__How to complete this task__:
Make an exact copy of the listing below. Pictures stay out of it.

__Recorded data__:
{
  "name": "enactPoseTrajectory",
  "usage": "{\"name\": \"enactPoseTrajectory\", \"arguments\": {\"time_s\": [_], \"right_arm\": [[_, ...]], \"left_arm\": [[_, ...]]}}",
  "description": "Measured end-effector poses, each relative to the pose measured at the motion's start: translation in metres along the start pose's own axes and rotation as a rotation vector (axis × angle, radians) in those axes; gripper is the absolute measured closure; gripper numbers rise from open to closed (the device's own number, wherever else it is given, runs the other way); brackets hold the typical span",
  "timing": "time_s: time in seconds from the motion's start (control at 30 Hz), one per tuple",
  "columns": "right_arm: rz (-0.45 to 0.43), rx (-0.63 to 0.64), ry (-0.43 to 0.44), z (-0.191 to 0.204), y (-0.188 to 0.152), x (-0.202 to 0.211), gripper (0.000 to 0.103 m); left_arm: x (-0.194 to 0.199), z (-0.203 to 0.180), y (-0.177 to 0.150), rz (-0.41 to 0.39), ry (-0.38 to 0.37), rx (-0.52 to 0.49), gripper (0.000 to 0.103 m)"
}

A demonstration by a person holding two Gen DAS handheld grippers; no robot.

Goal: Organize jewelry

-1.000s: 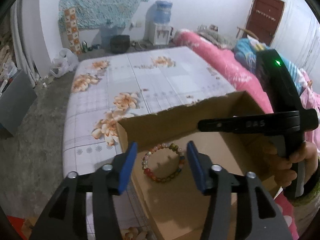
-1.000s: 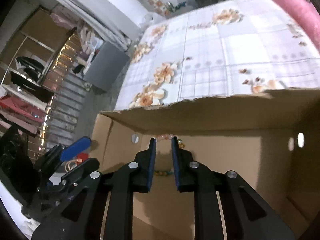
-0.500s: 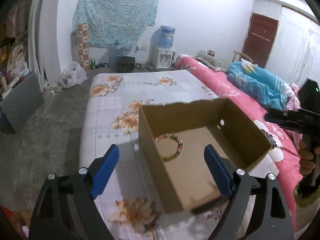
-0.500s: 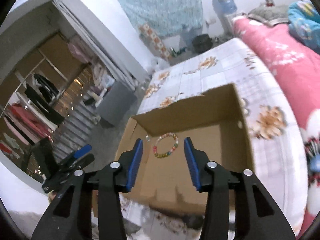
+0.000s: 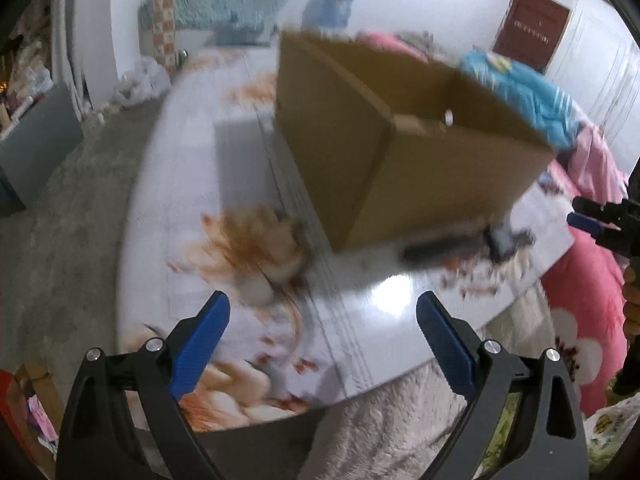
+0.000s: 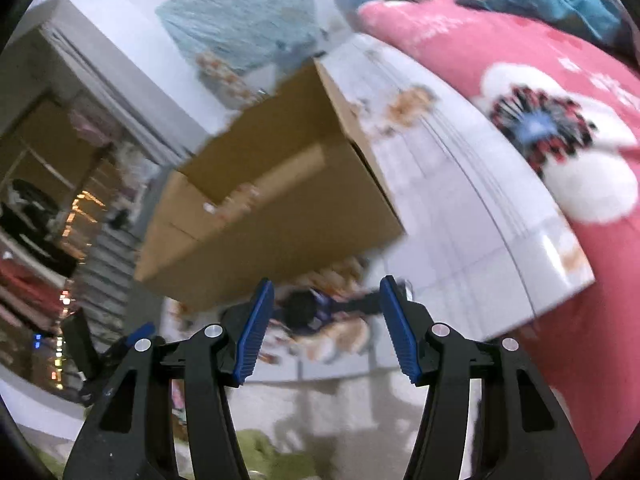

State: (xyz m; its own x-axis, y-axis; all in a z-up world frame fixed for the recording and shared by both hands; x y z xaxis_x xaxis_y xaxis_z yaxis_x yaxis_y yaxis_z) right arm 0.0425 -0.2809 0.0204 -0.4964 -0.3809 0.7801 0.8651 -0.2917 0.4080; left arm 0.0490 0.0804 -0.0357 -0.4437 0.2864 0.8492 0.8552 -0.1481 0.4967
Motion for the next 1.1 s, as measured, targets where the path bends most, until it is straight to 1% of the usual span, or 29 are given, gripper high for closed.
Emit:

__Answer area__:
{
  "name": "enactPoseTrajectory",
  "usage": "{\"name\": \"enactPoseTrajectory\", \"arguments\": {\"time_s\": [_], \"right_arm\": [[_, ...]], \"left_arm\": [[_, ...]]}}",
  "description": "Measured end-effector poses, each relative to the pose measured at the motion's start: translation in metres along the start pose's own axes and rotation as a rotation vector (axis × angle, radians) in those axes; gripper is the absolute measured closure; gripper numbers rise from open to closed (the device's own number, wherever else it is given, runs the other way); brackets hold the typical span",
  "timing": "time_s: time in seconds from the motion's start (control at 30 Hz), one per tuple",
  "columns": "right_arm: rz (-0.45 to 0.43), rx (-0.63 to 0.64), ry (-0.43 to 0.44), z (-0.191 to 0.204), y (-0.188 to 0.152), x (-0.202 to 0.211), gripper (0.000 to 0.103 m); left_arm: x (-0.194 to 0.199), z (-0.203 to 0.180), y (-0.177 to 0.150), rz (-0.41 to 0.39), ry (-0.38 to 0.37), rx (-0.52 to 0.49), gripper (0.000 to 0.103 m)"
}

A demonstration by a person holding two Gen DAS handheld grippers; no robot.

Goal: Organize jewelry

-1.000s: 
-1.000s: 
-0.500s: 
-0.500s: 
+0.000s: 
+0.000s: 

State: (xyz m; its own x-axis, y-axis; all in a z-up world frame fixed for the recording and shared by both hands; x y z xaxis_x xaxis_y xaxis_z yaxis_x yaxis_y yaxis_z) right arm 0.0425 -0.2809 0.0204 -0.4964 -0.3809 0.7801 0.8651 -0.2917 0.4080; left arm 0.0490 0.0804 -0.0357 -0.4437 0.2864 0.8492 0.8552 -0.1481 0.4967
Motion for the next 1.1 s, as measured, targets where the path bends most, until it is straight to 1% of the usual span, or 29 are given, gripper high for closed.
Emit:

Thus the exercise is complete.